### TASK DIRECTIONS
All the data beneath this line is to be reproduced exactly.

### SOURCE MATERIAL

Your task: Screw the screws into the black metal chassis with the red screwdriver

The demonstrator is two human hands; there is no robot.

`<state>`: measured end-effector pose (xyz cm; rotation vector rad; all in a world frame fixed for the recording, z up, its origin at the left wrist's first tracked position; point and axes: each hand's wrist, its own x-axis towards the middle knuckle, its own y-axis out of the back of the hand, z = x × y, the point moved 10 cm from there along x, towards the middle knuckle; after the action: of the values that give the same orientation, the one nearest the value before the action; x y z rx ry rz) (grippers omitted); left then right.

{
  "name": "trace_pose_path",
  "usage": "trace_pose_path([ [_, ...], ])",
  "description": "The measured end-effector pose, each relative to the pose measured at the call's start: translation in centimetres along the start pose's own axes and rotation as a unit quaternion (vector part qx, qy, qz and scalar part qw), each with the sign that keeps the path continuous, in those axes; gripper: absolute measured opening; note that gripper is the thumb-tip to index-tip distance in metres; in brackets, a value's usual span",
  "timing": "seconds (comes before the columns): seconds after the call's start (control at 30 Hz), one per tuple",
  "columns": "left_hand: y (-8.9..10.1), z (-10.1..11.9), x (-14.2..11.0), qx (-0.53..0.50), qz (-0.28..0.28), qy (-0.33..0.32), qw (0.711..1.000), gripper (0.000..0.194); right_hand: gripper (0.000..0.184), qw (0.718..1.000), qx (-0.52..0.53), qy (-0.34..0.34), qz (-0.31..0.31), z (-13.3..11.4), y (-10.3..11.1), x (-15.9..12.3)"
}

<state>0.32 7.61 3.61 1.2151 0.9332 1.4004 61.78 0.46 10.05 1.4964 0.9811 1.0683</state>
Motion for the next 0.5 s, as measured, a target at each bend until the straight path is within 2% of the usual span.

### RESPONSE TO THIS EXERCISE
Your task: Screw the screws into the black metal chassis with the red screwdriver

The demonstrator is two human hands; there is no robot.

`<state>`: measured end-effector pose (xyz cm; rotation vector rad; all in a world frame fixed for the recording, z up, its origin at the left wrist's first tracked position; point and axes: each hand's wrist, its own x-axis towards the middle knuckle, its own y-axis out of the back of the hand, z = x × y, the point moved 10 cm from there along x, towards the middle knuckle; after the action: of the values that give the same orientation, the one nearest the value before the action; x y z rx ry rz) (grippers omitted); left then right.

{
  "name": "trace_pose_path",
  "usage": "trace_pose_path([ [_, ...], ])",
  "description": "The measured end-effector pose, each relative to the pose measured at the call's start: translation in centimetres along the start pose's own axes and rotation as a unit quaternion (vector part qx, qy, qz and scalar part qw), each with the sign that keeps the path continuous, in those axes; gripper: absolute measured opening; note that gripper is the thumb-tip to index-tip distance in metres; in brackets, a value's usual span",
  "timing": "seconds (comes before the columns): seconds after the call's start (control at 30 Hz), one per tuple",
  "columns": "left_hand: y (-8.9..10.1), z (-10.1..11.9), x (-14.2..11.0), qx (-0.53..0.50), qz (-0.28..0.28), qy (-0.33..0.32), qw (0.711..1.000), gripper (0.000..0.194); right_hand: gripper (0.000..0.184), qw (0.718..1.000), qx (-0.52..0.53), qy (-0.34..0.34), qz (-0.31..0.31), z (-13.3..11.4), y (-10.3..11.1), x (-15.9..12.3)"
}

<state>0.32 7.61 3.61 1.2151 0.9332 1.4004 61.78 0.46 10.05 1.4964 0.9811 1.0683</state>
Motion for the next 0.5 s, as measured, a target at each bend until the straight path is within 2% of the usual span.

This answer requires nothing else.